Track down each line below containing the string "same" and copy it.

*** Begin section ***

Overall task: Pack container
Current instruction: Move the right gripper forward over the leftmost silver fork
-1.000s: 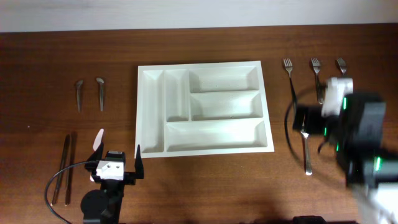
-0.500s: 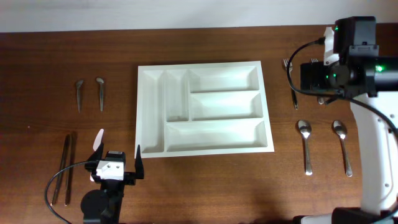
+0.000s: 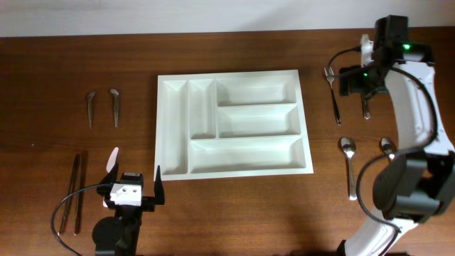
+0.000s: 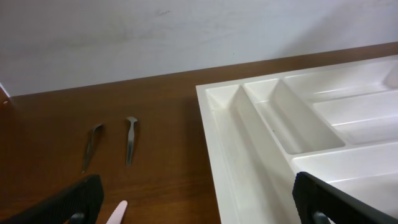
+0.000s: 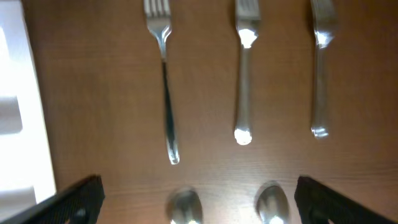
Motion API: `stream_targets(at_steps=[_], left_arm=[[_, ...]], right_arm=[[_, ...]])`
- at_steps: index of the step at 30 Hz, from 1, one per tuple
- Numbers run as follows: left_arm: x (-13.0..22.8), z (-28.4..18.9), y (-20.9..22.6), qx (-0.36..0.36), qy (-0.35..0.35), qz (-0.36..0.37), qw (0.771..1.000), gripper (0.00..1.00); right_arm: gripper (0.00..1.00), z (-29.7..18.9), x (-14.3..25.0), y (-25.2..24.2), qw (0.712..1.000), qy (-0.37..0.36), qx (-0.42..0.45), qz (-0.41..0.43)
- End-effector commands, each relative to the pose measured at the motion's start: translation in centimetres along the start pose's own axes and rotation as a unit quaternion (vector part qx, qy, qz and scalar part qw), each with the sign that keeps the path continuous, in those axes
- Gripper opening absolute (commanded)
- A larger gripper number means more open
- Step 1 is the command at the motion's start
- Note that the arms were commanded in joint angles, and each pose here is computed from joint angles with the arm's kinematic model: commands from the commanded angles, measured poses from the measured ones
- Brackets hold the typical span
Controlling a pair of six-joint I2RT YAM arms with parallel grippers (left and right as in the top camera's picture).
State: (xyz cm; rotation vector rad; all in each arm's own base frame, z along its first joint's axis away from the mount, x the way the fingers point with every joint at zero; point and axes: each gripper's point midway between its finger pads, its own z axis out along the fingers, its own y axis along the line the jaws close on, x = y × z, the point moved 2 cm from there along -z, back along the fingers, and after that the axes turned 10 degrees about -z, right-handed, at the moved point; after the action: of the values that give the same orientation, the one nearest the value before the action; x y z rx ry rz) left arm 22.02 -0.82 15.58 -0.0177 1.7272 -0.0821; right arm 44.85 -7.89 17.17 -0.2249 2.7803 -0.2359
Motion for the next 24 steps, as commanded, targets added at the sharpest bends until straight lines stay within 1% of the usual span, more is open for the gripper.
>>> stream_targets(at_steps=[1,4,8,16,24], left_arm=[[0.1,0.0,0.0,0.000,-0.002,0.008,1.000,0.99],[0.1,0.0,0.0,0.000,-0.002,0.008,1.000,0.99],[0.1,0.0,0.0,0.000,-0.002,0.008,1.000,0.99],[0.1,0.0,0.0,0.000,-0.002,0.008,1.000,0.99],[0.1,0.0,0.0,0.000,-0.002,0.008,1.000,0.99]], right_arm=[[0.99,0.5,-2.6,1.3,0.998,-0.049,-0.025,-0.013],[0.99,1.9,-4.7,1.3,0.996,-0.087,-0.025,-0.013],[0.99,3.8,-5.6,1.7,0.994,-0.099,-0.040,-0.014],[0.99,9.2,-4.5,2.7,0.997,-0.058,-0.056,-0.015],[0.99,10.9,-3.8,3.2,0.997,-0.039,-0.067,-0.020]])
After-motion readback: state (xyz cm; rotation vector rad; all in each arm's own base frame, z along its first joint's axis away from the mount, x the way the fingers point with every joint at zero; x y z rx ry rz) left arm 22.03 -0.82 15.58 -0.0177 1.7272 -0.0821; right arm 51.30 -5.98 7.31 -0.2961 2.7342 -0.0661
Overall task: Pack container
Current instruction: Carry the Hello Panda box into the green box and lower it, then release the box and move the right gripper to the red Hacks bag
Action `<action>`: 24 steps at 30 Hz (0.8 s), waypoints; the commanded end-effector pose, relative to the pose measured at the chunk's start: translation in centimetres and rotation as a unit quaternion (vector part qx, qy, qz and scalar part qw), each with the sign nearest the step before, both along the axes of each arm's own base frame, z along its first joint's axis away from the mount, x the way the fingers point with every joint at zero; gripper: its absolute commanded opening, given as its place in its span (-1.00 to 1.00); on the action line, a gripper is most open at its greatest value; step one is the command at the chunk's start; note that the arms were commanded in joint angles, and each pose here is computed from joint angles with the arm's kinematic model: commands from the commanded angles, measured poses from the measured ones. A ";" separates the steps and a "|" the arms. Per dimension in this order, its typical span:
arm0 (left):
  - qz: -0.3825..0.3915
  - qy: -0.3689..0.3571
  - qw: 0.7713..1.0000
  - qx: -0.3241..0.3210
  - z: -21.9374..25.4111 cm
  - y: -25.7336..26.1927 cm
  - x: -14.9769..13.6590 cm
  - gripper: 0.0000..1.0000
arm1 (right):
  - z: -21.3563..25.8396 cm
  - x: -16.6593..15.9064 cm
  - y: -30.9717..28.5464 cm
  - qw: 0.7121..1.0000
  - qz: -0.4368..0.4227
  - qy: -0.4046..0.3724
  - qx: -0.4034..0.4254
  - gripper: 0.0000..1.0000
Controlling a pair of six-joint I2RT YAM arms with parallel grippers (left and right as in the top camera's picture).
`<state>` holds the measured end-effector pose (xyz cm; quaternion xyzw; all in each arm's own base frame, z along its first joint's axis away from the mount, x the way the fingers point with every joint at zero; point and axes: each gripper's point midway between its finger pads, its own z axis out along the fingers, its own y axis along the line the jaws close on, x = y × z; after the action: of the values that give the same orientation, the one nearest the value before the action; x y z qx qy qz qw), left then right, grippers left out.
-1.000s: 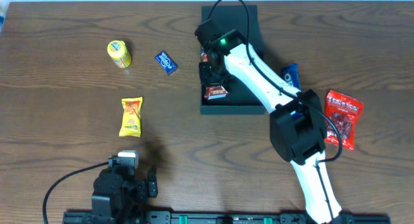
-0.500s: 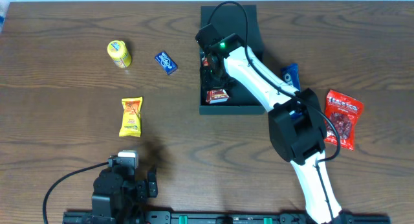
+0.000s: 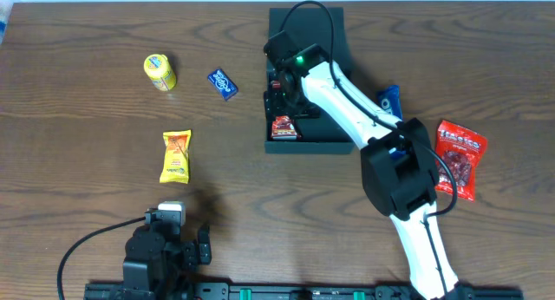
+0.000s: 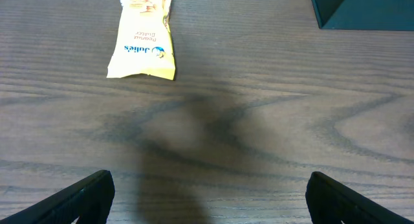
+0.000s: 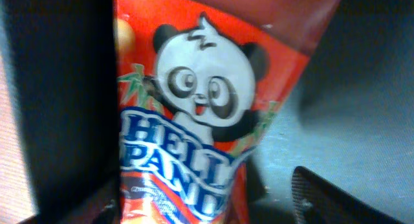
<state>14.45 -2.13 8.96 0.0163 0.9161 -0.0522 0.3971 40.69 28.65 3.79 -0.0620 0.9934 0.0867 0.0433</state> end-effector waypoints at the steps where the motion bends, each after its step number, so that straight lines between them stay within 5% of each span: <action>1: 0.010 0.024 1.000 0.002 -1.5 0.3 -0.4 0.91 | 3.1 0.6 -0.3 0.999 0.001 -0.027 0.018 0.83; 4: 0.010 0.024 1.000 0.002 -1.5 0.3 -0.4 0.91 | 6.4 0.9 -0.5 0.998 0.014 -0.058 0.033 0.98; 14: 0.010 0.024 1.000 0.002 -1.5 0.3 -0.4 0.91 | 18.6 -1.9 -5.5 0.989 -0.008 -0.145 0.025 0.98; 24: 0.010 0.024 1.000 0.002 -1.5 0.3 -0.4 0.91 | 24.7 -6.1 -14.4 0.978 -0.069 -0.192 -0.046 0.98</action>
<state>14.45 -2.13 8.96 0.0163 0.9161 -0.0522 0.3971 34.97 17.14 27.60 -0.0283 0.9745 0.0616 0.2139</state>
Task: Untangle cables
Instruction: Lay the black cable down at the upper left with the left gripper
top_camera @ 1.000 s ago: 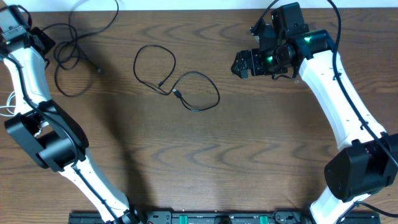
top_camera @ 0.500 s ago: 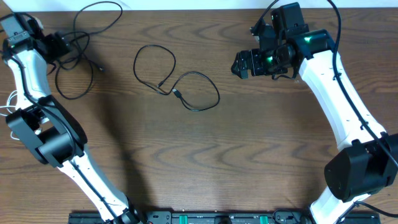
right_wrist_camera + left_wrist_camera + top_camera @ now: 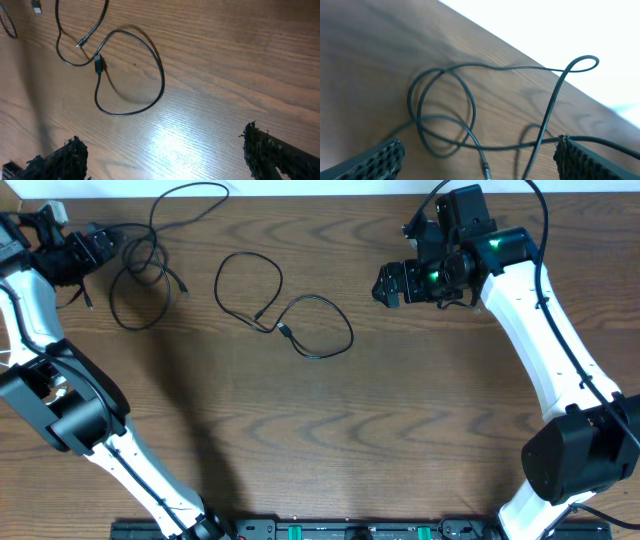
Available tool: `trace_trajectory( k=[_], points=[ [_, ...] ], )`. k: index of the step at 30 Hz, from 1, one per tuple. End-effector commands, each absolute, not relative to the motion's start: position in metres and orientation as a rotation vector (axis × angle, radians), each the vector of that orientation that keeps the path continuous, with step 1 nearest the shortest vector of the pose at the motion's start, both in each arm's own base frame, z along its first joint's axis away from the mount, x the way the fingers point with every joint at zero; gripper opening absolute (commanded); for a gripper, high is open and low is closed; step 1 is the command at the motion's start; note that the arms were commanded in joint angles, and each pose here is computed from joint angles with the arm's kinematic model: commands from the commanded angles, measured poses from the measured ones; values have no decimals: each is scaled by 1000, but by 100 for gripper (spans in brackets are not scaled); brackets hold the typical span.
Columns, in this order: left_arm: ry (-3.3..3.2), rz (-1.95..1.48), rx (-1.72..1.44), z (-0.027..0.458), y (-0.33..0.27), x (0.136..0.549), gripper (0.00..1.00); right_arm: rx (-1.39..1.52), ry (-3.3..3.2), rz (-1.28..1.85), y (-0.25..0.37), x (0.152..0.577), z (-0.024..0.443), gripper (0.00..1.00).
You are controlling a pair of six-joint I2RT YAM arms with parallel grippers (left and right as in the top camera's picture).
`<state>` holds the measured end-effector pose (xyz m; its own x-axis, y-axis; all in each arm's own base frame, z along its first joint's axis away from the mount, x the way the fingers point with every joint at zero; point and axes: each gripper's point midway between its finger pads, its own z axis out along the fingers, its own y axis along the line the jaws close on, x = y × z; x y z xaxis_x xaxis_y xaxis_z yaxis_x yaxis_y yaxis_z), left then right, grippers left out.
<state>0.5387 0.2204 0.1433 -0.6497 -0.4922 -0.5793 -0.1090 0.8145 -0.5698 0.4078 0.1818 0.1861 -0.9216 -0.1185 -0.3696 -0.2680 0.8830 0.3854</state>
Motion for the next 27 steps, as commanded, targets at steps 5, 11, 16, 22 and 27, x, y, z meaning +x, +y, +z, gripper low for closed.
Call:
trace_trajectory(
  k=[5, 11, 16, 22, 27],
  points=[
    [2280, -923, -979, 126, 201, 508, 98, -314, 2670, 641, 187, 405, 204, 98],
    [2260, -1189, -1125, 133, 172, 495, 98, -333, 2679, 635, 186, 402, 203, 98],
    [2300, -1225, -1077, 133, 163, 486, 98, -342, 2675, 633, 186, 403, 203, 98],
    [2543, -1036, -873, 108, 158, 451, 98, -343, 2676, 632, 186, 402, 203, 98],
    [2589, -1126, -570, 116, 136, 433, 98, -366, 2676, 627, 185, 401, 202, 99]
  ],
)
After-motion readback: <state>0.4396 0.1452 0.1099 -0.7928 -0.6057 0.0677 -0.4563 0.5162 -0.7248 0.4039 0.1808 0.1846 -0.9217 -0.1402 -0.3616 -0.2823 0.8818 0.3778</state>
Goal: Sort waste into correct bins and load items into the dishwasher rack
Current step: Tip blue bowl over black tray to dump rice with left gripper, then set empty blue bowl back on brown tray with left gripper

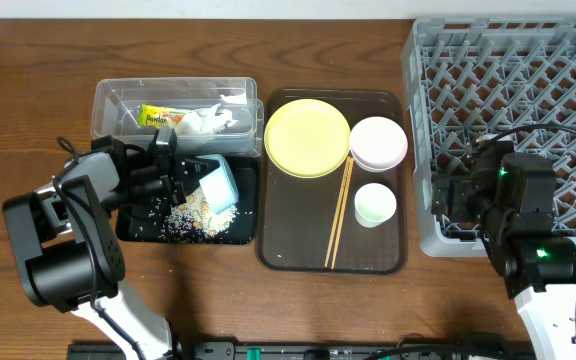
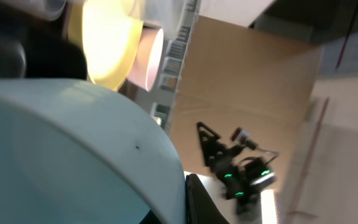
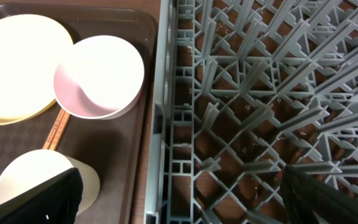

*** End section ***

[RESULT OF THIS EXERCISE]
State: (xyz cm; rotation vector rad; all in each arm's own base frame, z along its first joint's axis away from the mount, x the way the fingers point with every joint at zero; point and axes: each gripper's point midway between its finger pads, its own z axis out along the fingers, its own y axis along the line the jaws close on, x = y × z, the point moved 2 cm from there along -z, back along the fingers, and after that the axes turned 10 degrees about -z, right-handed, at the moved point; after the action: of the values that give the same orientation, the one nearest the value before the action; x y z rx ry rz) left arm 22.02 -0.82 15.58 -0.0177 1.7272 -0.0821; right arm 44.85 -7.89 17.17 -0.2249 2.7803 -0.2359
`<state>` holds the measured end-effector pose (xyz cm; quaternion xyzw; all in each arm's own base frame, z along its first joint's axis away from the mount, x the way the fingers point with every joint at zero; point and axes: each gripper's point midway between its finger pads, its own z axis out along the fingers, its own y axis along the line the jaws close on, x = y × z; after the action: of the values that give the same orientation, the one nearest the value before the action; x y z qx qy qz qw), left then right, grippers left out.

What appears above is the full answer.